▶ ASSIGNMENT
All the data below goes into the copy word for word, but the pictures don't.

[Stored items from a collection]

━━━━

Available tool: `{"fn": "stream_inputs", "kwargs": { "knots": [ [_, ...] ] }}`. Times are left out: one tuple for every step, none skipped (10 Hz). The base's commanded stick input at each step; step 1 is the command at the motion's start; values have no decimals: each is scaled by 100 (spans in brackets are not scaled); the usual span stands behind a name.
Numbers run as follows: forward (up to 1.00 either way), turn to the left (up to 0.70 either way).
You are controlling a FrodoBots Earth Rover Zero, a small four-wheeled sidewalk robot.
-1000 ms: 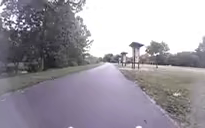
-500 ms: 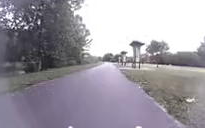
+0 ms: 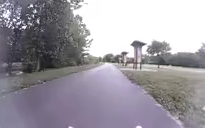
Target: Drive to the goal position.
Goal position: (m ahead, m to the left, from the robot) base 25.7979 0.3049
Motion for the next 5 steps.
{"fn": "stream_inputs", "kwargs": {
  "knots": [
    [70,1],
    [70,1],
    [70,1],
    [70,1],
    [70,1]
  ]
}}
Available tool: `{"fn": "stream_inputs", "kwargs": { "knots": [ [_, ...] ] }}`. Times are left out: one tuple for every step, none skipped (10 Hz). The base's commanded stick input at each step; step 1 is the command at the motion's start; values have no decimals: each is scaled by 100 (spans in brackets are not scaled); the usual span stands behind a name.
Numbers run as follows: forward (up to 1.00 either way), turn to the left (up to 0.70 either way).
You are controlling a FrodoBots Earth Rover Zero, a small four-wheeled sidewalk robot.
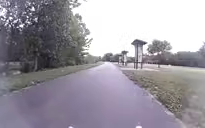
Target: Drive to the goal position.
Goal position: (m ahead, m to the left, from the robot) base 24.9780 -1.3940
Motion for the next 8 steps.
{"fn": "stream_inputs", "kwargs": {
  "knots": [
    [70,1],
    [70,1],
    [70,1],
    [70,1],
    [70,1],
    [70,1],
    [70,1],
    [70,1]
  ]
}}
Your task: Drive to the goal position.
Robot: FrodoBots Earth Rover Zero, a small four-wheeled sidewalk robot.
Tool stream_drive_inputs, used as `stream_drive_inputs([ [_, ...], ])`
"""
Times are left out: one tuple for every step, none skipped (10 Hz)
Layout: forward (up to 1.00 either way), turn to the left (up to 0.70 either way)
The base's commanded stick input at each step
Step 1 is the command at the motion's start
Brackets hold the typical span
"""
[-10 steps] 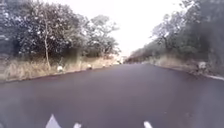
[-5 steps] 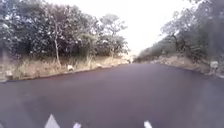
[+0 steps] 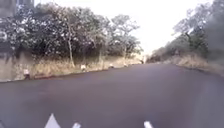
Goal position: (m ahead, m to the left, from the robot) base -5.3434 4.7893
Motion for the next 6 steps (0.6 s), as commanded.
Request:
stream_drive_inputs([
  [0.0,0.85],
  [0.0,0.85],
  [0.0,0.85],
  [0.0,0.85],
  [0.0,0.85],
  [0.0,0.85],
])
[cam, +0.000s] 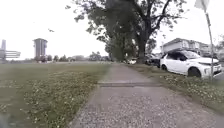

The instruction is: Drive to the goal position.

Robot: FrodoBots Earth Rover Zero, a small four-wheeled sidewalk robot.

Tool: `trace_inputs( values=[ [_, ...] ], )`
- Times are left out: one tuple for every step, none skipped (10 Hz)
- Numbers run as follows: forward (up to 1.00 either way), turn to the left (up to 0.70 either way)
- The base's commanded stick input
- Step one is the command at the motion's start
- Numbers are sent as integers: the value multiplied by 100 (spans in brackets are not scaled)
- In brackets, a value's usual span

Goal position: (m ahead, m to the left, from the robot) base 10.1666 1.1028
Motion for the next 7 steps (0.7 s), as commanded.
trace_inputs(
  values=[
    [70, 0],
    [70, 0],
    [70, 0],
    [70, 0],
    [70, 0],
    [70, 0],
    [70, 0]
  ],
)
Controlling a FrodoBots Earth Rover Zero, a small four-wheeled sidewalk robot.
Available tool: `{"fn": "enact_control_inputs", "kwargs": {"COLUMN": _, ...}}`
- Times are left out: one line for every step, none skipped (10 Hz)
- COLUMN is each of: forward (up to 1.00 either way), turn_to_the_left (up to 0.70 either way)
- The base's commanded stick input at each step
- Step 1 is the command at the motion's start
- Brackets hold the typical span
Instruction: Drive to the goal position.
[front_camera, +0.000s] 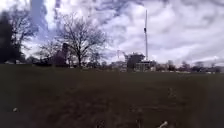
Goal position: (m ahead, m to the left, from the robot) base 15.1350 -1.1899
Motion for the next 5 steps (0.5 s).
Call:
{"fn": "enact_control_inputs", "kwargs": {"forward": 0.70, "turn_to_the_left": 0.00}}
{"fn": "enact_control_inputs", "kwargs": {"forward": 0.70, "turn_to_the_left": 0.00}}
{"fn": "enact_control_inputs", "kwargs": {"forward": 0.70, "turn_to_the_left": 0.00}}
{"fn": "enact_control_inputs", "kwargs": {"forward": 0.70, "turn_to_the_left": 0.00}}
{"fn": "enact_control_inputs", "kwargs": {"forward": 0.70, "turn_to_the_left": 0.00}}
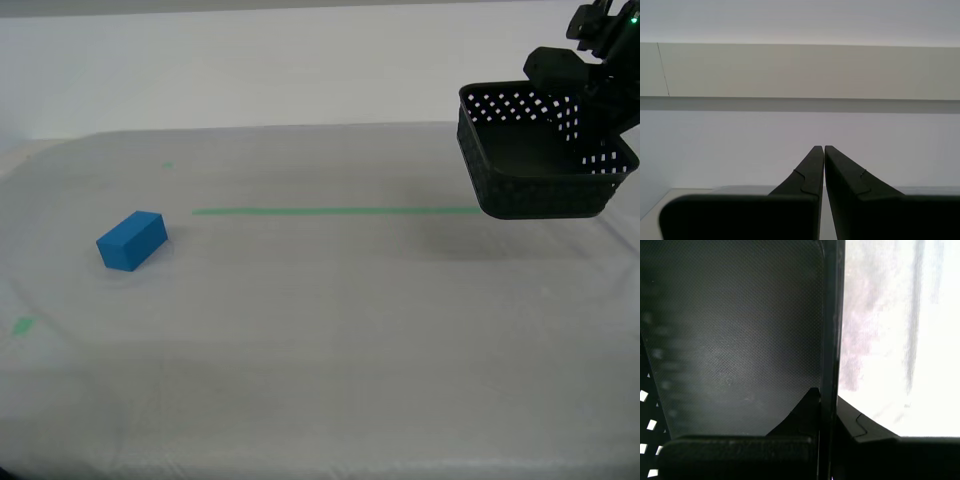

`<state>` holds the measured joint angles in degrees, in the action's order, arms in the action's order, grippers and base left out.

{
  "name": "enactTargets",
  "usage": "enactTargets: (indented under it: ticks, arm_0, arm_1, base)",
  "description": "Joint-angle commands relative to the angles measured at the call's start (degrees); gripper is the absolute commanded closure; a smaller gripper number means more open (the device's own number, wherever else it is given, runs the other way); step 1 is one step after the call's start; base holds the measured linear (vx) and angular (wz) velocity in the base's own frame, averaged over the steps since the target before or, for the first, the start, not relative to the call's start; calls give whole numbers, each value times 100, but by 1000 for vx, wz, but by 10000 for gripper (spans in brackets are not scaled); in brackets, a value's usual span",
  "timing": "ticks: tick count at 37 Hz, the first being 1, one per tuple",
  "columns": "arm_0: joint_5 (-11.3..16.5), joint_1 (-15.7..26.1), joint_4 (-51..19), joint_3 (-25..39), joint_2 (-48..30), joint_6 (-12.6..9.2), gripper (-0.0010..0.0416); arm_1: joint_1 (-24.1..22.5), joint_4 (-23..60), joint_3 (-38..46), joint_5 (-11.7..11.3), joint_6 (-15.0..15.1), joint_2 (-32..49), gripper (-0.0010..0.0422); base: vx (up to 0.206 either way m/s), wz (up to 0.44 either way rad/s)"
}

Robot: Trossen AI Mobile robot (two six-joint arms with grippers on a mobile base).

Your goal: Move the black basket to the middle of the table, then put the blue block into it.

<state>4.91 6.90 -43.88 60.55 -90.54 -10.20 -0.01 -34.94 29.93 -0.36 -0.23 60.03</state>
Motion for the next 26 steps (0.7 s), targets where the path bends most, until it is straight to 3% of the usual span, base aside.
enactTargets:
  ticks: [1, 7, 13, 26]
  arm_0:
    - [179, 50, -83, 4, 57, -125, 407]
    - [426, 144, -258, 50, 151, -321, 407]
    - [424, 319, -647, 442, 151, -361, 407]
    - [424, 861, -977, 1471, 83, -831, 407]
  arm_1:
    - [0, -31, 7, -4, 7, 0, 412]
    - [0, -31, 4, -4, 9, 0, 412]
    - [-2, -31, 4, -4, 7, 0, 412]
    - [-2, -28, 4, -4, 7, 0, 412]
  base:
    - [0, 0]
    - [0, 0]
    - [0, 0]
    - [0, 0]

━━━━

▶ ANSWER SPACE
Available tool: `{"fn": "stream_inputs", "kwargs": { "knots": [ [_, ...] ] }}`. Times are left out: one tuple for every step, none skipped (10 Hz). The base's commanded stick input at each step; step 1 is the command at the motion's start; values have no decimals: each is scaled by 100 (spans in brackets are not scaled); the usual span stands behind a name.
Numbers run as follows: forward (up to 1.00 either way), turn to the left (up to 0.70 either way).
You are controlling a FrodoBots Earth Rover Zero, a small four-wheeled sidewalk robot.
-1000 ms: 
-500 ms: 
+0 ms: 
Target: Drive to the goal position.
Goal position: (m ahead, m to the left, from the robot) base 25.7979 0.3049
Motion for the next 5 steps.
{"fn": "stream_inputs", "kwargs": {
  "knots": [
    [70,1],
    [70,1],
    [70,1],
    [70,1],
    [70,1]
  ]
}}
Available tool: `{"fn": "stream_inputs", "kwargs": { "knots": [ [_, ...] ] }}`. Times are left out: one tuple for every step, none skipped (10 Hz). The base's commanded stick input at each step; step 1 is the command at the motion's start; values have no decimals: each is scaled by 100 (spans in brackets are not scaled); the usual span stands behind a name.
Numbers run as follows: forward (up to 1.00 either way), turn to the left (up to 0.70 either way).
You are controlling a FrodoBots Earth Rover Zero, a small four-wheeled sidewalk robot.
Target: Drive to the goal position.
Goal position: (m ahead, m to the left, from the robot) base 24.9780 -1.3940
Motion for the next 8 steps.
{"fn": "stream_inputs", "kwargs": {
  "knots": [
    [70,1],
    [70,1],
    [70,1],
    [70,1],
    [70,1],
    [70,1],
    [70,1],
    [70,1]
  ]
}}
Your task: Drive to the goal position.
Robot: FrodoBots Earth Rover Zero, a small four-wheeled sidewalk robot.
Tool stream_drive_inputs, used as `stream_drive_inputs([ [_, ...], ])`
"""
Times are left out: one tuple for every step, none skipped (10 Hz)
Layout: forward (up to 1.00 either way), turn to the left (up to 0.70 either way)
The base's commanded stick input at each step
Step 1 is the command at the motion's start
Brackets hold the typical span
"""
[-10 steps] 
[-5 steps] 
[+0 steps] 
Goal position: (m ahead, m to the left, from the robot) base -5.3434 4.7893
Motion for the next 6 steps (0.6 s), as commanded.
Request:
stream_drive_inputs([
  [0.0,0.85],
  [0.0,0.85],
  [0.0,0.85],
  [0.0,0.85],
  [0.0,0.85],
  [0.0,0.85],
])
[cam, +0.000s] 

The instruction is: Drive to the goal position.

Robot: FrodoBots Earth Rover Zero, a small four-wheeled sidewalk robot.

Tool: `trace_inputs( values=[ [_, ...] ], )`
- Times are left out: one tuple for every step, none skipped (10 Hz)
- Numbers run as follows: forward (up to 1.00 either way), turn to the left (up to 0.70 either way)
- The base's commanded stick input
- Step one is the command at the motion's start
- Numbers are sent as integers: the value multiplied by 100 (spans in brackets are not scaled)
- In brackets, a value's usual span

Goal position: (m ahead, m to the left, from the robot) base 10.1666 1.1028
Motion for the next 7 steps (0.7 s), as commanded.
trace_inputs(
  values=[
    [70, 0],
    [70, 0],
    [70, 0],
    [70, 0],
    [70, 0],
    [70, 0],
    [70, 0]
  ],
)
Controlling a FrodoBots Earth Rover Zero, a small four-wheeled sidewalk robot.
Available tool: `{"fn": "enact_control_inputs", "kwargs": {"COLUMN": _, ...}}`
- Times are left out: one line for every step, none skipped (10 Hz)
- COLUMN is each of: forward (up to 1.00 either way), turn_to_the_left (up to 0.70 either way)
- The base's commanded stick input at each step
- Step 1 is the command at the motion's start
- Brackets hold the typical span
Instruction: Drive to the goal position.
[front_camera, +0.000s] 
Goal position: (m ahead, m to the left, from the robot) base 15.1350 -1.1899
Motion for the next 5 steps (0.5 s).
Call:
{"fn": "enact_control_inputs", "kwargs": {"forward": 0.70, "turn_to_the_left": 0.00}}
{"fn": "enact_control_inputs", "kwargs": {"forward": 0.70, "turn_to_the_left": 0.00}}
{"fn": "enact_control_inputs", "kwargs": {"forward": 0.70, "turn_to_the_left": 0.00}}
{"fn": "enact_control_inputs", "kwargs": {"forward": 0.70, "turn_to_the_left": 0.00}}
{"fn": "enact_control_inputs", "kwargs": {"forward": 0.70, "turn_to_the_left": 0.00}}

`<state>` holds the measured joint angles in degrees, in the action's order, arms in the action's order, grippers and base left out.

{
  "name": "enactTargets",
  "usage": "enactTargets: (indented under it: ticks, arm_0, arm_1, base)",
  "description": "Joint-angle commands relative to the angles measured at the call's start (degrees); gripper is the absolute commanded closure; a smaller gripper number means more open (the device's own number, wherever else it is given, runs the other way); step 1 is one step after the call's start; base holds the measured linear (vx) and angular (wz) velocity in the base's own frame, averaged over the steps since the target before or, for the first, the start, not relative to the call's start; calls give whole numbers, each value times 100, but by 1000 for vx, wz, but by 10000 for gripper (spans in brackets are not scaled); in brackets, a value's usual span",
  "timing": "ticks: tick count at 37 Hz, the first being 1, one per tuple",
  "columns": "arm_0: joint_5 (-11.3..16.5), joint_1 (-15.7..26.1), joint_4 (-51..19), joint_3 (-25..39), joint_2 (-48..30), joint_6 (-12.6..9.2), gripper (-0.0010..0.0416); arm_1: joint_1 (-24.1..22.5), joint_4 (-23..60), joint_3 (-38..46), joint_5 (-11.7..11.3), joint_6 (-15.0..15.1), joint_2 (-32..49), gripper (-0.0010..0.0422); base: vx (up to 0.206 either way m/s), wz (up to 0.44 either way rad/s)"
}

Robot: Trossen AI Mobile robot (two six-joint arms with grippers on a mobile base).

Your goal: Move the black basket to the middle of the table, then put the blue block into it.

<state>4.91 6.90 -43.88 60.55 -90.54 -10.20 -0.01 -34.94 29.93 -0.36 -0.23 60.03</state>
Motion for the next 26 steps (0.7 s), targets where the path bends most, until it is straight to 3% of the usual span, base aside.
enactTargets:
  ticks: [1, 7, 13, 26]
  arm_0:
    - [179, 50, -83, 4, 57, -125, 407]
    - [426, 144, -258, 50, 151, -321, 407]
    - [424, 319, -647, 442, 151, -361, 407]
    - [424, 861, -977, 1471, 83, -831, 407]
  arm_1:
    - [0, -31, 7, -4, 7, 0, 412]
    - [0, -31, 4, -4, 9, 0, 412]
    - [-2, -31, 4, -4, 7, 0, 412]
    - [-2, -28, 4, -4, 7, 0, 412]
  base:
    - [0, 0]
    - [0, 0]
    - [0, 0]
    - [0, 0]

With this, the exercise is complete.